:: Task data ::
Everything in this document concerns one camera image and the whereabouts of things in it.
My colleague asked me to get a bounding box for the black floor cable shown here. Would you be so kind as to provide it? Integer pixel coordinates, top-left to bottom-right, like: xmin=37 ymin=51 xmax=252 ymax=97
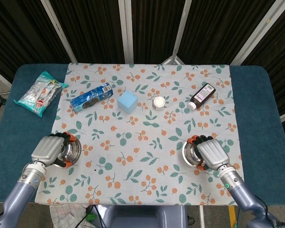
xmin=77 ymin=205 xmax=103 ymax=228

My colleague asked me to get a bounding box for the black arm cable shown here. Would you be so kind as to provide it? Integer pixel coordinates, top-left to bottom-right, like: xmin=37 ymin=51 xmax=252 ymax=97
xmin=253 ymin=194 xmax=277 ymax=220

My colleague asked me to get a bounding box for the light blue foam cube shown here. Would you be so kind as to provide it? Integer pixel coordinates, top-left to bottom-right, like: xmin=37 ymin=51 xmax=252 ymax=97
xmin=117 ymin=90 xmax=138 ymax=113

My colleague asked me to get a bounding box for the white table leg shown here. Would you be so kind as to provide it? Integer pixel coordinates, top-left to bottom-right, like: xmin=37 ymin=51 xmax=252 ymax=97
xmin=199 ymin=205 xmax=205 ymax=228

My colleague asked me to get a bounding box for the white grid-pattern cloth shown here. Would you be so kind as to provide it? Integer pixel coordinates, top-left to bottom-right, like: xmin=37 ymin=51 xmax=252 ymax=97
xmin=49 ymin=204 xmax=88 ymax=228

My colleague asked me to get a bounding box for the grey metal stand foot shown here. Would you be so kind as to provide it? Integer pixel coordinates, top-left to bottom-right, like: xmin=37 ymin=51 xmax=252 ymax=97
xmin=161 ymin=55 xmax=184 ymax=65

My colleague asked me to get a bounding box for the dark teal table cover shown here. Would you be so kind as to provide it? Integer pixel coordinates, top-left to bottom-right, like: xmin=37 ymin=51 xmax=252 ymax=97
xmin=0 ymin=63 xmax=285 ymax=206

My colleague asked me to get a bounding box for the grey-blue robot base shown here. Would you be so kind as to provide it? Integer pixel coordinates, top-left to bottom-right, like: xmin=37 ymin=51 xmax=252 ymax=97
xmin=104 ymin=204 xmax=188 ymax=228

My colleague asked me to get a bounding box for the teal snack packet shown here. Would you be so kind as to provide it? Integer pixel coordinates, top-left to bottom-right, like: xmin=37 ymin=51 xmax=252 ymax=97
xmin=13 ymin=70 xmax=69 ymax=118

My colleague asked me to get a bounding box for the blue cookie box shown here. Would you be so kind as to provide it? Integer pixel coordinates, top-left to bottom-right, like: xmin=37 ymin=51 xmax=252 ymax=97
xmin=69 ymin=82 xmax=114 ymax=114

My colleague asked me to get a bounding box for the floral tablecloth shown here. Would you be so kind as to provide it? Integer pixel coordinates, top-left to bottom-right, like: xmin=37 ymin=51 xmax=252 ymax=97
xmin=35 ymin=62 xmax=248 ymax=206

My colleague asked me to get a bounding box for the metal bowl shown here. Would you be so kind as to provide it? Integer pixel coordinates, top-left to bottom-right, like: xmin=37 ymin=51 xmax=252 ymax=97
xmin=54 ymin=136 xmax=82 ymax=169
xmin=181 ymin=140 xmax=207 ymax=170

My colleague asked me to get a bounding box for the brown medicine bottle white cap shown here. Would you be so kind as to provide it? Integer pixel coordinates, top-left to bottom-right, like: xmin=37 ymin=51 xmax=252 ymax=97
xmin=187 ymin=83 xmax=216 ymax=110

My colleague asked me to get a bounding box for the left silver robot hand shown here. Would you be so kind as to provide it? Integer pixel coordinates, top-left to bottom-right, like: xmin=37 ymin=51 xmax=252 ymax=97
xmin=30 ymin=132 xmax=79 ymax=169

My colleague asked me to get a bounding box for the small silver-lidded can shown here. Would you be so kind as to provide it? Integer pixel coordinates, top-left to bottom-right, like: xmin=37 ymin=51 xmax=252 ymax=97
xmin=152 ymin=96 xmax=166 ymax=111

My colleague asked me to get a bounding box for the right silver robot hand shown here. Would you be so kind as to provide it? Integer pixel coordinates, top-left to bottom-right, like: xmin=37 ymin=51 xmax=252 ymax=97
xmin=188 ymin=134 xmax=229 ymax=172

:: Exercise description ::
Transcribe every entry exactly, leaving out the pictures.

:: Output ::
Everything in this document concerns one camera image and the whereabouts of things in it.
My colleague asked me to get a bounding box for the black floor cable shown here. Would you be so kind as to provide it? Integer pixel coordinates, top-left to bottom-right, like: xmin=37 ymin=51 xmax=252 ymax=97
xmin=77 ymin=205 xmax=103 ymax=228

My colleague asked me to get a bounding box for the black arm cable shown here. Would you be so kind as to provide it? Integer pixel coordinates, top-left to bottom-right, like: xmin=37 ymin=51 xmax=252 ymax=97
xmin=253 ymin=194 xmax=277 ymax=220

My colleague asked me to get a bounding box for the light blue foam cube shown here. Would you be so kind as to provide it? Integer pixel coordinates, top-left to bottom-right, like: xmin=37 ymin=51 xmax=252 ymax=97
xmin=117 ymin=90 xmax=138 ymax=113

My colleague asked me to get a bounding box for the white table leg shown here. Would you be so kind as to provide it? Integer pixel coordinates, top-left to bottom-right, like: xmin=37 ymin=51 xmax=252 ymax=97
xmin=199 ymin=205 xmax=205 ymax=228

My colleague asked me to get a bounding box for the white grid-pattern cloth shown here. Would you be so kind as to provide it? Integer pixel coordinates, top-left to bottom-right, like: xmin=37 ymin=51 xmax=252 ymax=97
xmin=49 ymin=204 xmax=88 ymax=228

My colleague asked me to get a bounding box for the grey metal stand foot shown here. Would you be so kind as to provide it? Integer pixel coordinates, top-left to bottom-right, like: xmin=37 ymin=51 xmax=252 ymax=97
xmin=161 ymin=55 xmax=184 ymax=65

My colleague asked me to get a bounding box for the dark teal table cover shown here. Would you be so kind as to provide it? Integer pixel coordinates, top-left to bottom-right, like: xmin=37 ymin=51 xmax=252 ymax=97
xmin=0 ymin=63 xmax=285 ymax=206

My colleague asked me to get a bounding box for the grey-blue robot base shown here. Would you be so kind as to provide it? Integer pixel coordinates, top-left to bottom-right, like: xmin=37 ymin=51 xmax=252 ymax=97
xmin=104 ymin=204 xmax=188 ymax=228

My colleague asked me to get a bounding box for the teal snack packet shown here. Would you be so kind as to provide it? Integer pixel coordinates, top-left to bottom-right, like: xmin=37 ymin=51 xmax=252 ymax=97
xmin=13 ymin=70 xmax=69 ymax=118

My colleague asked me to get a bounding box for the blue cookie box shown here. Would you be so kind as to provide it? Integer pixel coordinates, top-left to bottom-right, like: xmin=37 ymin=51 xmax=252 ymax=97
xmin=69 ymin=82 xmax=114 ymax=114

My colleague asked me to get a bounding box for the floral tablecloth shown here. Would you be so kind as to provide it? Integer pixel coordinates, top-left to bottom-right, like: xmin=37 ymin=51 xmax=252 ymax=97
xmin=35 ymin=62 xmax=248 ymax=206

My colleague asked me to get a bounding box for the metal bowl shown here. Would you be so kind as to provide it? Integer pixel coordinates, top-left to bottom-right, like: xmin=37 ymin=51 xmax=252 ymax=97
xmin=54 ymin=136 xmax=82 ymax=169
xmin=181 ymin=140 xmax=207 ymax=170

My colleague asked me to get a bounding box for the brown medicine bottle white cap shown here. Would you be so kind as to provide it? Integer pixel coordinates, top-left to bottom-right, like: xmin=37 ymin=51 xmax=252 ymax=97
xmin=187 ymin=83 xmax=216 ymax=110

My colleague asked me to get a bounding box for the left silver robot hand shown here. Would you be so kind as to provide it? Integer pixel coordinates, top-left to bottom-right, like: xmin=37 ymin=51 xmax=252 ymax=97
xmin=30 ymin=132 xmax=79 ymax=169

My colleague asked me to get a bounding box for the small silver-lidded can shown here. Would you be so kind as to provide it? Integer pixel coordinates, top-left to bottom-right, like: xmin=37 ymin=51 xmax=252 ymax=97
xmin=152 ymin=96 xmax=166 ymax=111

My colleague asked me to get a bounding box for the right silver robot hand shown here. Would you be so kind as to provide it? Integer pixel coordinates, top-left to bottom-right, like: xmin=37 ymin=51 xmax=252 ymax=97
xmin=188 ymin=134 xmax=229 ymax=172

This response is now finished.